説明

半導体装置の製造方法

【課題】半導体基板に対して略垂直な形状のゲート電極を有する半導体装置の製造方法を提供する。
【解決手段】半導体基板11の主面11aにゲート絶縁膜12を介して形成された金属含有膜19を有するゲート電極膜30上にマスク材31を形成し、マスク材31を用いてゲート電極膜30をゲート絶縁膜12が露出するまで異方性エッチングし、ゲート電極13を形成する工程と、金属含有膜19を酸化し、金属含有膜19の側壁に酸化膜34を形成する工程と、ゲート絶縁膜12を等方性エッチングし、半導体基板11上に露出したゲート絶縁膜12を除去するとともに、半導体基板11と金属含有膜19との間に挟まれたゲート絶縁膜12を後退させる工程と、金属含有膜19を選択的に等方性エッチングし、金属含有膜19のゲート絶縁膜12より外側に突出した部位を除去する工程と、を具備する。

【発明の詳細な説明】
【技術分野】
【0001】
本発明は、半導体装置の製造方法に関する。
【背景技術】
【0002】
半導体装置の高集積化に伴って、チップサイズの増大を抑制するために絶縁ゲート電界効果トランジスタ(MOSトランジスタ)の微細化が求められている。

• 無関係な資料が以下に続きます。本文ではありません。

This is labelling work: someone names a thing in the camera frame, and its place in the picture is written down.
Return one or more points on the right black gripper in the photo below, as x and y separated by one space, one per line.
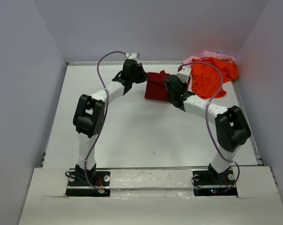
185 85

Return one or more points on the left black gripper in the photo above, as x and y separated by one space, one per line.
142 77

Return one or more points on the dark red t shirt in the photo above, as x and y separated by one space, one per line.
155 87

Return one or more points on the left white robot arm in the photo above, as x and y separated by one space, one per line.
91 110

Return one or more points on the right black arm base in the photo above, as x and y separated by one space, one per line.
210 183

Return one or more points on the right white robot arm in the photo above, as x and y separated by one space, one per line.
232 129

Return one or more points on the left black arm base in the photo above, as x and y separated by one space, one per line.
96 185

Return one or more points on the orange t shirt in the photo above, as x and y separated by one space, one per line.
206 81

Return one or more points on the pink t shirt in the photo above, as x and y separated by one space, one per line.
217 59

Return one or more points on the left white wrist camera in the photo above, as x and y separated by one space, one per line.
133 56

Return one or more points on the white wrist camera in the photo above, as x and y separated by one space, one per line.
184 74
133 56

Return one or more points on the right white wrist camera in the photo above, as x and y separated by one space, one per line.
184 74

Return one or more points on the aluminium table edge rail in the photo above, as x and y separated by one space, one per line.
112 63

微細化による短チャンネル効果を抑制し従来の閾値電圧を維持するための高融点金属または高融点金属化合物膜(以下、金属含有膜という)と、金属含有膜を保護するとともにゲート電極の抵抗の増大を抑制するためのポリシリコン膜とが積層されたゲート電極が用いられている。
【0003】
然しながら、金属含有膜と、ポリシリコン膜とが積層されたゲート電極膜をRIE(Reactive Ion Etching)法により加工するときに、ゲート電極の下部はその立体的な構造により、RIE後に裾引きが生じやすい問題がある。

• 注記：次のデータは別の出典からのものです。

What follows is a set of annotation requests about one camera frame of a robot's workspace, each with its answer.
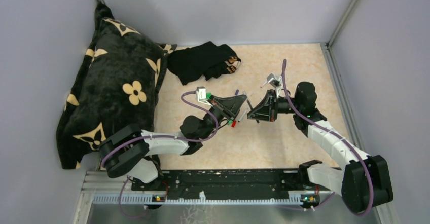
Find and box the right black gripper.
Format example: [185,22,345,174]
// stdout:
[247,89,302,122]

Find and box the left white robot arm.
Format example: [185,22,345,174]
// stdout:
[99,87,247,190]

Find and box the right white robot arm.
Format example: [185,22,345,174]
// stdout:
[247,82,394,214]

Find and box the white pen near highlighter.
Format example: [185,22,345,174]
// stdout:
[237,109,248,122]

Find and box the black folded cloth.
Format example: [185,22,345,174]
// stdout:
[167,42,242,85]

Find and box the black floral plush pillow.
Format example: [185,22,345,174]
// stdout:
[56,3,176,170]

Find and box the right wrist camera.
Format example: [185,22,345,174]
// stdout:
[267,73,283,97]

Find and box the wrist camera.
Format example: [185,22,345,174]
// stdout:
[195,86,207,103]
[267,73,283,97]

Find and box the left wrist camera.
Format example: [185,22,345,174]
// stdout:
[195,86,207,103]

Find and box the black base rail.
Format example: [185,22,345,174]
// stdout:
[131,169,330,202]

また、金属の種類によっては、エッチングによって生成される化合物の蒸気圧が低いため、裾引き形状やテーパ形状となってしまう問題がある。
【0004】
その結果、半導体基板に対して垂直な形状のゲート電極が得られず、ゲート電極形状がばらつくので、ゲート特性の劣化を引き起こし、安定した特性を有するMOSトランジスタが得られないという問題がある。
従って、MOSトランジスタの微細化が妨げられ、チップサイズの増大を抑制するのが難しくなるという問題がある。
【0005】
一方、高融点金属を用いたゲート電極を有するMOSトランジスタの製造方法が知られている(例えば、特許文献1参照。)。

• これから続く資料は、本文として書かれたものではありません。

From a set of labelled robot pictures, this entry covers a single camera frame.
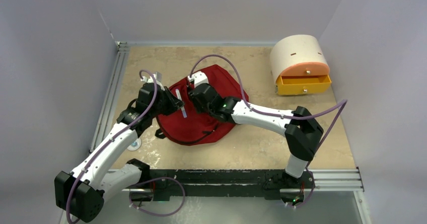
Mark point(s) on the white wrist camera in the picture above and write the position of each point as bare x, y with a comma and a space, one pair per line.
156, 77
197, 79

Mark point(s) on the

特許文献1に開示された半導体装置の製造方法は、シリコン基板上に形成されたゲート酸化物層上に、比較的高密度の高融点金属の第1層を堆積する工程と、比較的高密度の高融点金属の前記第1層上に、比較的低密度の高融点金属の第2層を堆積する工程と、上部ゲート電極部分を形成するために第2層をエッチングする工程と、上部ゲート電極部分を越えて横方向に延びる前記ゲート電極の下側部分を形成するために第1層をエッチングする工程と、を具備している。
【0006】
然しながら、特許文献1に開示された半導体装置の製造方法は、逆T字型の形状を有するゲート電極を形成するためのものであり、上述した問題に関して何ら開示しておらず、また示唆する記載も見られない。
【先行技術文献】
【特許文献】
【0007】
【特許文献1】特開平6−53495号公報
【発明の概要】
【発明が解決しようとする課題】
【0008】
本発明は、半導体基板に対して略垂直な形状のゲート電極を有する半導体装置の製造方法を提供する。
【課題を解決するための手段】
【0009】
上記目的を達成するために、本発明の一態様の半導体装置の製造方法は、半導体基板の主面にゲート絶縁膜を介して形成された金属含有膜を有するゲート電極膜を前記ゲート絶縁膜が露出するまで異方性エッチングし、ゲート電極を形成する工程と、前記金属含有膜を酸化し、前記金属含有膜の側壁に酸化膜を形成する工程と、前記ゲート絶縁膜を等方性エッチングし、前記半導体基板上に露出した前記ゲート絶縁膜を除去するとともに、前記半導体基板と前記金属含有膜との間に挟まれた前記ゲート絶縁膜を後退させる工程と、前記金属含有膜を選択的に等方性エッチングし、前記金属含有膜の前記ゲート絶縁膜より外側に突出した部位を除去する工程と、を具備することを特徴としている。
【発明の効果】
【0010】
本発明によれば、基板に対して略垂直な形状のゲート電極を有する半導体装置の製造方法が得られる。
【図面の簡単な説明】
【0011】
【図1】本発明の実施例に係る半導体装置を示す図で、図1(a)はその断面図、図1(b)は図1(a)の要部を示す拡大断面図。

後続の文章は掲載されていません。